• What you should do: Figure out how many lines of the listing include the string "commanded"; the reply is only that number.

• Data section:
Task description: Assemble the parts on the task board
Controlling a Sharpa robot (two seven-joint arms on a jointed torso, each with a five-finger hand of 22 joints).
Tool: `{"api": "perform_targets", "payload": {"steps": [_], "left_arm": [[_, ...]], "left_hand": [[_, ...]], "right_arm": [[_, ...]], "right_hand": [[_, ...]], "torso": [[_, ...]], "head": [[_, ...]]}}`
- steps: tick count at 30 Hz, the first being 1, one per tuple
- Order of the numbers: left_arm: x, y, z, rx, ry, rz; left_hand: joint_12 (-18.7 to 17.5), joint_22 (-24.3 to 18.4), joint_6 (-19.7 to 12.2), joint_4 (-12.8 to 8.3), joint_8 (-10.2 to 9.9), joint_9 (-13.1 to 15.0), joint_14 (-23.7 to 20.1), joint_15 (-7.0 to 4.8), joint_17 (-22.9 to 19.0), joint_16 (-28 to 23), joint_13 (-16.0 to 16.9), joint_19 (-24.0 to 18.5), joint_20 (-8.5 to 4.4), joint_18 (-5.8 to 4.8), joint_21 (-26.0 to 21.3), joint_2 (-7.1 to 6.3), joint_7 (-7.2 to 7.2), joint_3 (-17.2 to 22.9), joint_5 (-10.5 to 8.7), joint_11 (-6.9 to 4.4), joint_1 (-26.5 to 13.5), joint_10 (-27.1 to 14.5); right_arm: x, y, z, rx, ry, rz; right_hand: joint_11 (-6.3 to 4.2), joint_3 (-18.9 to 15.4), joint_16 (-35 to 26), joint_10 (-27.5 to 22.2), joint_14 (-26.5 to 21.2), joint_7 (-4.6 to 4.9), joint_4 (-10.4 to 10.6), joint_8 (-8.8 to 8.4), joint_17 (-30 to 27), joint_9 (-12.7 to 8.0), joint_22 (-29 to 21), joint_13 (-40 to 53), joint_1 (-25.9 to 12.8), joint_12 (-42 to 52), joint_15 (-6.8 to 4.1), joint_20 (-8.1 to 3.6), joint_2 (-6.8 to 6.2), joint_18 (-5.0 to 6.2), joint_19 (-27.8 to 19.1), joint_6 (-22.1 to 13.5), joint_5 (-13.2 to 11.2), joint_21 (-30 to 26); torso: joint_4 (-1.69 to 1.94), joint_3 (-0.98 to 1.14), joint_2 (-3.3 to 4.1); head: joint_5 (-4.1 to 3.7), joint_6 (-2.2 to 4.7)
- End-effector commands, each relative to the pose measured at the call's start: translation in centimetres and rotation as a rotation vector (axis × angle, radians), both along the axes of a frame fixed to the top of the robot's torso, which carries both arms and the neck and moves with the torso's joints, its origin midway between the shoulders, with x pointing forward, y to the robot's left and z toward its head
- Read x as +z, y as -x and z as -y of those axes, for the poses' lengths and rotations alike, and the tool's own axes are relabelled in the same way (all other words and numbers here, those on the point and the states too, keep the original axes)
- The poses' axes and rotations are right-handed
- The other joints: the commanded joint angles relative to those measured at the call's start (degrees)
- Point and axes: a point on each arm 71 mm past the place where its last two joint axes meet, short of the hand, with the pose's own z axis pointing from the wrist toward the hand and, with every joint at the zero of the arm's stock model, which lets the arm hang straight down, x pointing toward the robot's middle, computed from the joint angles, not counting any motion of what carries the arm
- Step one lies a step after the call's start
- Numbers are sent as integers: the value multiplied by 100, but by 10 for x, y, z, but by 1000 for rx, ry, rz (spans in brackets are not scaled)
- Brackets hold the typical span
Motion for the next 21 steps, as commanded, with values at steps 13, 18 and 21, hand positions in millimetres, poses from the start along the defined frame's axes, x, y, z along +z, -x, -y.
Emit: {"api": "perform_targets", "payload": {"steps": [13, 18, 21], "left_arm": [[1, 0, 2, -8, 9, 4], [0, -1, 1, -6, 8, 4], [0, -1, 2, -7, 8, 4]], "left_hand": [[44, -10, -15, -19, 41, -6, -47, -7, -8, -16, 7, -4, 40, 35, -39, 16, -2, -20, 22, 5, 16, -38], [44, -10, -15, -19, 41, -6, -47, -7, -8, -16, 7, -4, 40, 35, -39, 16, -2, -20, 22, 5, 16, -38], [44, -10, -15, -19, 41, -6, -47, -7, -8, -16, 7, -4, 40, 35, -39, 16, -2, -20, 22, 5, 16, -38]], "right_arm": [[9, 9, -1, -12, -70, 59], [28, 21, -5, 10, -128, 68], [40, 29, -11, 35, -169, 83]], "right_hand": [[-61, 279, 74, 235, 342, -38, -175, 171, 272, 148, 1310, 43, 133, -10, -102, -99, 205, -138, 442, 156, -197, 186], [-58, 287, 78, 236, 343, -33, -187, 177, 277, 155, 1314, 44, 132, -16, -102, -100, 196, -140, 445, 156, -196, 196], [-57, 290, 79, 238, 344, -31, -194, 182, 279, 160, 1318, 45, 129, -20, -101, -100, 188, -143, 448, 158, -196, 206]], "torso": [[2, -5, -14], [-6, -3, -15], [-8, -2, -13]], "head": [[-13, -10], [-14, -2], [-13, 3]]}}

• Written reply: 2